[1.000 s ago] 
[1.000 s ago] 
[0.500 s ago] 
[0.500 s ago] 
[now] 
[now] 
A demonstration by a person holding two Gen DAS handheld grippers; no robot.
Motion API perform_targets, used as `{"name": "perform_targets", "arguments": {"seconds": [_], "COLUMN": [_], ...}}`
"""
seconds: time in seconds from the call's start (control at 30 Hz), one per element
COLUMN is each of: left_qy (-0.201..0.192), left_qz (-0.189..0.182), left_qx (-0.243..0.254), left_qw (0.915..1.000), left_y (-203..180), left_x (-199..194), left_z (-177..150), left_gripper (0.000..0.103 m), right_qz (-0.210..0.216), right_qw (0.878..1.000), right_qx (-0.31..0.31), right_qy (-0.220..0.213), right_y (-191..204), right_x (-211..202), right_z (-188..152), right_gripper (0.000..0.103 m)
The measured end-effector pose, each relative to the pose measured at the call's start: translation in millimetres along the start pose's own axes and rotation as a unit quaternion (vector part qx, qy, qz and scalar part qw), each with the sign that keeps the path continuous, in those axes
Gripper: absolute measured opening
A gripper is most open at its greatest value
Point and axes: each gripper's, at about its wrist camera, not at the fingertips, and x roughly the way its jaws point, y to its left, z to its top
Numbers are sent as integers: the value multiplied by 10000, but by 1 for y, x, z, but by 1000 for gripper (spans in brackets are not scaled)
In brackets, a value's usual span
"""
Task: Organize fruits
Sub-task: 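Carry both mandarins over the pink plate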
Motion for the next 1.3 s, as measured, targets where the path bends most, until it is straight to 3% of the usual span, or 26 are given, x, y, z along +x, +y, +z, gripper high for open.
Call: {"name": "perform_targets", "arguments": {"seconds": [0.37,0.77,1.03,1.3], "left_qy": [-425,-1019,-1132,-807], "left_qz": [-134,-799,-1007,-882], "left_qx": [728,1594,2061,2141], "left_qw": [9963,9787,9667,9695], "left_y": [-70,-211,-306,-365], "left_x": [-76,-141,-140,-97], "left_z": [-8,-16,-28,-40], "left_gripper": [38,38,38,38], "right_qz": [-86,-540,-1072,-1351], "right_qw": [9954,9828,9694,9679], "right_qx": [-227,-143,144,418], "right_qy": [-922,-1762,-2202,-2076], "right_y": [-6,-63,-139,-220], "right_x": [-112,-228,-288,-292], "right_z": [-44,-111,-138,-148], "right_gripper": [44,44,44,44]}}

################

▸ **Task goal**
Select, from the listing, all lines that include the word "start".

▸ **Your response**
seconds: time in seconds from the call's start (control at 30 Hz), one per element
The measured end-effector pose, each relative to the pose measured at the call's start: translation in millimetres along the start pose's own axes and rotation as a unit quaternion (vector part qx, qy, qz and scalar part qw), each with the sign that keeps the path continuous, in those axes

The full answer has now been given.